Task statement ▸ Check each line of the records below and collect those that include the word "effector".

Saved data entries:
***

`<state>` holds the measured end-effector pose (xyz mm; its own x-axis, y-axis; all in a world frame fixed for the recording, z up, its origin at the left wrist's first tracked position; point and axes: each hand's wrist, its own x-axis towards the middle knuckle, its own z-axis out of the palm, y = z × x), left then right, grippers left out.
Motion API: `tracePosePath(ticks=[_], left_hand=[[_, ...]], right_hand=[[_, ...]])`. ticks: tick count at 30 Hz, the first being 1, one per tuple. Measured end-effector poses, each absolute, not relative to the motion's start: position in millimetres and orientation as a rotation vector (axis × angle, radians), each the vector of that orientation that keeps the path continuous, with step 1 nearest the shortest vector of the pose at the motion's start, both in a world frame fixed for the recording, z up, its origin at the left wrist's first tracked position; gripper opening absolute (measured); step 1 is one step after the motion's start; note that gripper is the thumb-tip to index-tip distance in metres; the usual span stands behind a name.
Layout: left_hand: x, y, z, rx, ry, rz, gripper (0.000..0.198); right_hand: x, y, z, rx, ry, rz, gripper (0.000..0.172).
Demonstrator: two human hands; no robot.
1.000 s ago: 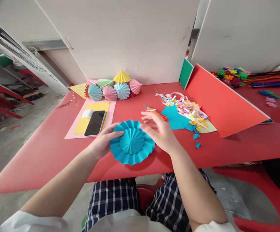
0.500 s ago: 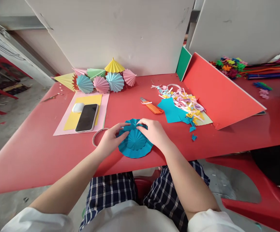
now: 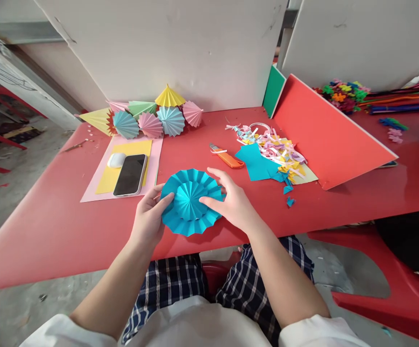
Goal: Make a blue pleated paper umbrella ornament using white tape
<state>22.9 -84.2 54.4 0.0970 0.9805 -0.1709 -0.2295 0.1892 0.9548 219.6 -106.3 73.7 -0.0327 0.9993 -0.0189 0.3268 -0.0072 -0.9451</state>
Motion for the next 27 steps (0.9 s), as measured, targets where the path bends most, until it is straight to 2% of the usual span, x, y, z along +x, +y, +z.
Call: tracePosePath(ticks=[8,16,24,27], left_hand=[[29,-89,57,0.968,1.068,1.107,0.027],[25,-89,50,1.061,1.086,1.022,0.025],[27,-86,43,1.442,1.159,0.819,0.025],[23,-86,45,1.544,1.192,0.762,0.027]], right_hand=[[211,-111,74,-1.396,-1.552,0.969,0.059],[221,-107,73,-1.524,-1.453,0.904,0.064],[214,-89,72,-1.367,-1.783,0.809,0.019],[217,-87,69,-1.409,-1.791,0.803,0.011]])
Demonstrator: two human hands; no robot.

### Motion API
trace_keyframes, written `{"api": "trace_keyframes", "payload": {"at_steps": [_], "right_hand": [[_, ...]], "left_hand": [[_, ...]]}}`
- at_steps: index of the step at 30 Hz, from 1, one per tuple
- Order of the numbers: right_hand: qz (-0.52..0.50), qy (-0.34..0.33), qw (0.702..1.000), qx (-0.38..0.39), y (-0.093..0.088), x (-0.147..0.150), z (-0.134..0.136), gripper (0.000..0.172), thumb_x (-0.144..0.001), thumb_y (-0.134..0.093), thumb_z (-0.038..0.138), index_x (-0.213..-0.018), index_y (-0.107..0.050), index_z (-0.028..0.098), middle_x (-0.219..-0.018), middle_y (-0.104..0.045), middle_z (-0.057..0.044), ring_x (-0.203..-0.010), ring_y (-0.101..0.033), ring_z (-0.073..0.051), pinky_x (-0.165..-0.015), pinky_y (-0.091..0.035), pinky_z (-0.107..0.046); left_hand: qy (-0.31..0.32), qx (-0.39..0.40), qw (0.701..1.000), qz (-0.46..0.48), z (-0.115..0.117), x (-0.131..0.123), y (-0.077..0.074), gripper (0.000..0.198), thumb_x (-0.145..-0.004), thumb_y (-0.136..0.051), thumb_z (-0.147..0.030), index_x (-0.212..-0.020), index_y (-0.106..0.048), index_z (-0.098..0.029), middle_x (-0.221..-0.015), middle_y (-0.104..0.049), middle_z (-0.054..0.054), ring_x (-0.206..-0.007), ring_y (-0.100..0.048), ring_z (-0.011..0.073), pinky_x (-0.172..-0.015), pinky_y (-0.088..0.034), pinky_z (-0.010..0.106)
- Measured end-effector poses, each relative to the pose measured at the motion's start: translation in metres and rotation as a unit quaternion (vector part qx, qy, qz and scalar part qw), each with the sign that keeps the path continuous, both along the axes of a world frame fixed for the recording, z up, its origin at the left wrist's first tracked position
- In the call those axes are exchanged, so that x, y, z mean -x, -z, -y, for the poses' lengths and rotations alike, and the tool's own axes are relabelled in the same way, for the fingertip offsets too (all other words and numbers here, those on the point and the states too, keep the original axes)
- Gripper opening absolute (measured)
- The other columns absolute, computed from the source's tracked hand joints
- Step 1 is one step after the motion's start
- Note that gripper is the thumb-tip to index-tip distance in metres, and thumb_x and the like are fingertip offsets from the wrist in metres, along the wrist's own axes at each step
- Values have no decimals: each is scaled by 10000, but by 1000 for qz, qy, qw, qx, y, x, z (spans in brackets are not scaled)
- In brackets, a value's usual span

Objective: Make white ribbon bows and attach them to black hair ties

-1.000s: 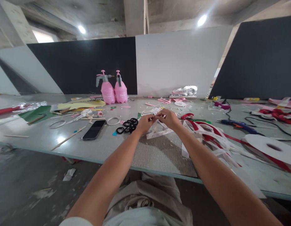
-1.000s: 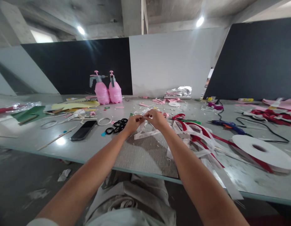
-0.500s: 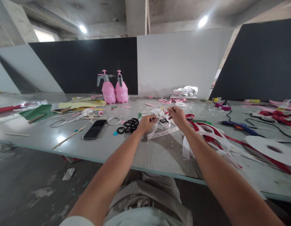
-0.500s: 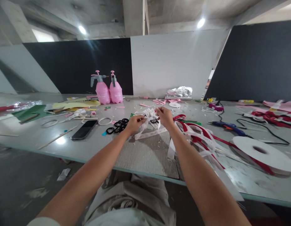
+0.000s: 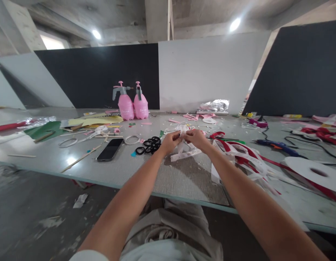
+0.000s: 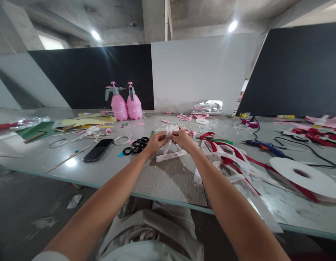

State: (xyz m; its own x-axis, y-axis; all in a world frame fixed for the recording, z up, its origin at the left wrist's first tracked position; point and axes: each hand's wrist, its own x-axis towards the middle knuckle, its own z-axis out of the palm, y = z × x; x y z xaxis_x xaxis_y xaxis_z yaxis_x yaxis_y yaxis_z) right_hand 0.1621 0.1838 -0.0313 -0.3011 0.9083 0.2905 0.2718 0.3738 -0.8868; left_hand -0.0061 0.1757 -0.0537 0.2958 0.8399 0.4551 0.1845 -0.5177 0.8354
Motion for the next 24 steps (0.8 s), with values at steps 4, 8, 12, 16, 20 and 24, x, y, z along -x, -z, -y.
{"api": "trace_keyframes", "payload": {"at_steps": [4, 8, 12, 16, 20, 24], "right_hand": [[-136, 40, 989, 30, 4, 5, 0, 372, -635, -737, 501, -588, -583, 166, -517, -498, 40, -502, -482, -74, -498, -428, -194], [-220, 52, 972, 64, 2, 8, 2, 371, -588, -772, 492, -639, -600, 167, -547, -508, 38, -514, -495, -73, -501, -444, -193], [-260, 78, 960, 72, 0, 7, 1, 362, -573, -783, 472, -653, -605, 167, -543, -501, 41, -486, -471, -63, -486, -447, -190], [-292, 97, 948, 78, -1, 6, 1, 326, -590, -768, 434, -661, -593, 169, -555, -501, 41, -480, -468, -59, -460, -430, -182], [-331, 101, 935, 82, -5, 3, 2, 293, -615, -730, 413, -698, -569, 184, -591, -508, 44, -498, -480, -62, -460, -438, -183], [-364, 135, 918, 81, -9, -5, -1, 257, -625, -707, 360, -709, -523, 200, -552, -468, 69, -465, -458, -58, -442, -431, -178]], "left_hand": [[23, 12, 1000, 5, -2, -1, 0, 504, -785, -598, -420, -1168, -605, -93, -720, -616, 32, -637, -506, 109, -614, -400, 215], [38, 6, 999, -10, -1, -1, -3, 446, -800, -577, -412, -1113, -622, -97, -741, -617, 34, -647, -508, 108, -612, -400, 212], [37, -1, 999, -40, 0, -1, -5, 349, -819, -545, -430, -917, -644, -110, -715, -589, 25, -609, -469, 96, -582, -380, 203], [45, -17, 997, -55, 0, -1, -4, 326, -837, -519, -421, -837, -648, -122, -659, -555, 5, -596, -456, 96, -586, -375, 206], [47, -14, 996, -75, 1, -1, -1, 323, -817, -535, -410, -869, -672, -122, -697, -571, 5, -636, -472, 105, -607, -377, 211], [49, 17, 996, -76, 0, -1, 2, 343, -797, -549, -424, -872, -676, -114, -681, -552, 2, -614, -452, 102, -574, -355, 211]]}}
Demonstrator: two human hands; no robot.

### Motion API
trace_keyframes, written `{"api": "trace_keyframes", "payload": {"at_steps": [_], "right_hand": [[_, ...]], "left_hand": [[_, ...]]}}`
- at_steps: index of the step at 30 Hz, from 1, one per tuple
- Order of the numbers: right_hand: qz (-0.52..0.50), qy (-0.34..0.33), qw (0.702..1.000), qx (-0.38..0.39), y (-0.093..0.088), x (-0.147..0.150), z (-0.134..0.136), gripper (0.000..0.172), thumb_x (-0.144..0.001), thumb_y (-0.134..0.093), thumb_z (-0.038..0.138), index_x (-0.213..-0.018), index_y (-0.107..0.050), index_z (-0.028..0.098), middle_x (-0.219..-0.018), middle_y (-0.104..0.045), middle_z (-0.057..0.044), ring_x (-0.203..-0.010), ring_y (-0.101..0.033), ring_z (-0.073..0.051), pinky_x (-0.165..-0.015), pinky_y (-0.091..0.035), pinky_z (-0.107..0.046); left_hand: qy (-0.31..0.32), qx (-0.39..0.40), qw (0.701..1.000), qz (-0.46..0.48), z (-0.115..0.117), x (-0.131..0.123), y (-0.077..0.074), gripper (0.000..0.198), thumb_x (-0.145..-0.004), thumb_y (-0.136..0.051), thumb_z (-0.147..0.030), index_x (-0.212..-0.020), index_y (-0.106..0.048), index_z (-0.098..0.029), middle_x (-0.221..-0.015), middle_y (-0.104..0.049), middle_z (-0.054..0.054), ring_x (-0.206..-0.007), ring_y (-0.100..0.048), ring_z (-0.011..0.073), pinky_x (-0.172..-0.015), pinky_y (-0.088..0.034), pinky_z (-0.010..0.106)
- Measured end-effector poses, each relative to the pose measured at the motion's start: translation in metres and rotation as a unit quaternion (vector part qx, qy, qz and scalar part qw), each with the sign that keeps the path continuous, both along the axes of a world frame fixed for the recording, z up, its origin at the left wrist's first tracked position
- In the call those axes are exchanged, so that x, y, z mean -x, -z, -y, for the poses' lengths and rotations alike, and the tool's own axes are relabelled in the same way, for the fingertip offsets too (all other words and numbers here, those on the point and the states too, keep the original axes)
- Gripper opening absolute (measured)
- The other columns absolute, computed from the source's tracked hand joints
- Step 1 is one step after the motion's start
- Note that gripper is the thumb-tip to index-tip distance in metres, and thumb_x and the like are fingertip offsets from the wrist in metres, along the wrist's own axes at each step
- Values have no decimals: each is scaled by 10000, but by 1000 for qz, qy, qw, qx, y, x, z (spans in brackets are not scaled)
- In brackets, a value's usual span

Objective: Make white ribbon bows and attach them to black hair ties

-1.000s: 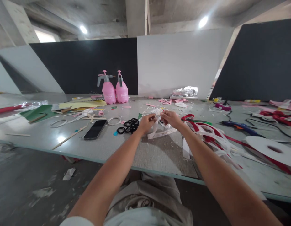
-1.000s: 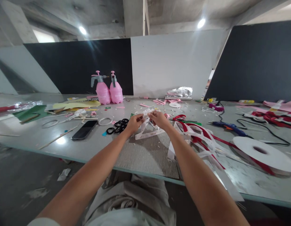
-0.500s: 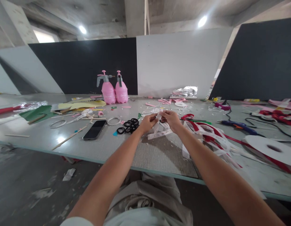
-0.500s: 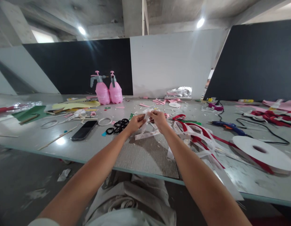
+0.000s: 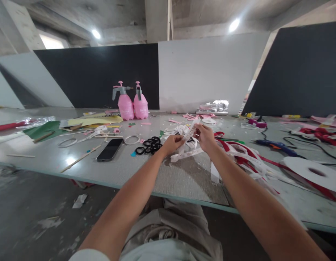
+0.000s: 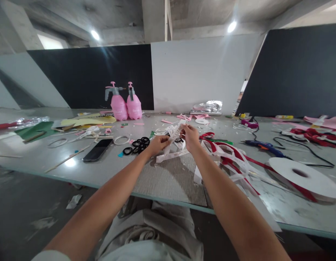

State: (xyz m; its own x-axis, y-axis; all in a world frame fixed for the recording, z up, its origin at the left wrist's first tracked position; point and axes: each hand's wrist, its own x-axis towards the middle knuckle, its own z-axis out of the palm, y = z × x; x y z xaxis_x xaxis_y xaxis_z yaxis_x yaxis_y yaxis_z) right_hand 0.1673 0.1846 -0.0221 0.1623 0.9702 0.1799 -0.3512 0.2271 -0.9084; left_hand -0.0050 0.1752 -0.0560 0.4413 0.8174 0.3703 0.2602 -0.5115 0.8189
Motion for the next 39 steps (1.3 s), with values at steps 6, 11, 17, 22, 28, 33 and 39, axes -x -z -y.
{"api": "trace_keyframes", "payload": {"at_steps": [6, 11, 17, 22, 28, 33, 39], "right_hand": [[15, 71, 997, 4, -2, -12, -8, 240, -729, -625, 422, -748, -510, 212, -576, -512, 53, -440, -466, -69, -410, -415, -191], [129, -23, 991, 5, 2, 0, 1, 425, -743, -619, 593, -748, -610, 168, -628, -602, -18, -458, -502, -81, -406, -417, -201], [265, -151, 951, -40, 15, 27, 10, 469, -689, -672, 619, -696, -643, 150, -682, -660, -49, -554, -592, -109, -495, -479, -208], [257, -170, 950, -52, 17, 29, 9, 343, -691, -722, 481, -660, -630, 152, -570, -615, -1, -508, -568, -91, -512, -499, -206], [250, -198, 948, -5, 11, 31, 18, 196, -695, -730, 290, -701, -590, 154, -646, -673, -27, -552, -600, -105, -523, -516, -214], [244, -213, 946, 27, 10, 34, 22, 167, -677, -710, 207, -758, -567, 173, -669, -685, -23, -562, -596, -119, -517, -496, -221], [272, -195, 942, 19, 14, 32, 19, 196, -751, -657, 345, -731, -634, 151, -538, -546, 29, -444, -423, -59, -443, -341, -189]], "left_hand": [[-4, 47, 997, 62, -2, -1, 3, 305, -771, -593, -427, -770, -643, -126, -588, -461, -29, -528, -378, 80, -516, -307, 218], [-96, 4, 989, 111, -5, 1, -5, 372, -770, -577, -493, -654, -584, -140, -594, -440, -20, -599, -403, 97, -583, -334, 230], [-134, -42, 982, 124, -8, 4, -9, 390, -764, -557, -521, -672, -608, -145, -704, -553, 21, -713, -469, 125, -657, -380, 235], [-164, 10, 971, 177, -10, 4, -7, 336, -769, -570, -473, -712, -617, -146, -663, -542, -8, -618, -438, 98, -587, -364, 230], [-157, 40, 955, 247, -8, 4, -9, 305, -745, -630, -459, -699, -612, -158, -550, -471, -38, -523, -430, 79, -524, -346, 215], [-174, 36, 938, 298, -6, 5, -12, 317, -744, -642, -460, -673, -598, -154, -542, -464, -36, -506, -424, 66, -498, -323, 199], [-179, 73, 913, 360, -9, 8, -12, 326, -755, -617, -476, -811, -643, -156, -579, -493, -28, -501, -449, 64, -487, -328, 192]]}}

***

Exercise response ▸
`<state>` holds the measured end-effector pose (xyz mm; its own x-axis, y-axis; all in a world frame fixed for the recording, z up, its origin at the left wrist's first tracked position; point and axes: each hand's wrist, its own x-axis towards the middle knuckle, its own z-axis out of the palm, y = z × x), left then right, grippers left out.
Motion API: `tracePosePath(ticks=[_], left_hand=[[_, ...]], right_hand=[[_, ...]])`. ticks: tick count at 30 Hz, the first being 1, one per tuple. Measured end-effector poses, each absolute, not relative to the motion's start: position in millimetres and orientation as a rotation vector (axis × angle, radians), each the vector of that orientation that keeps the path continuous, with step 1 nearest the shortest vector of the pose at the motion's start, both in a world frame fixed for the recording, z up, its origin at the left wrist's first tracked position; gripper opening absolute (measured); step 1 is one step after the motion's start; note that gripper is the thumb-tip to index-tip distance in metres; the usual span stands behind a name.
- Measured end-effector poses, each relative to the pose measured at the motion's start: translation in metres and rotation as a unit quaternion (vector part qx, qy, qz and scalar part qw), each with the sign that keeps the path continuous, both along the axes of a world frame fixed for the recording, z up, its origin at the left wrist's first tracked position
- Measured end-effector poses, each relative to the pose measured at the motion's start: translation in metres and rotation as a unit quaternion (vector part qx, qy, qz and scalar part qw), each with the sign that keeps the path continuous, both along the axes of a world frame fixed for the recording, z up, its origin at the left wrist's first tracked position

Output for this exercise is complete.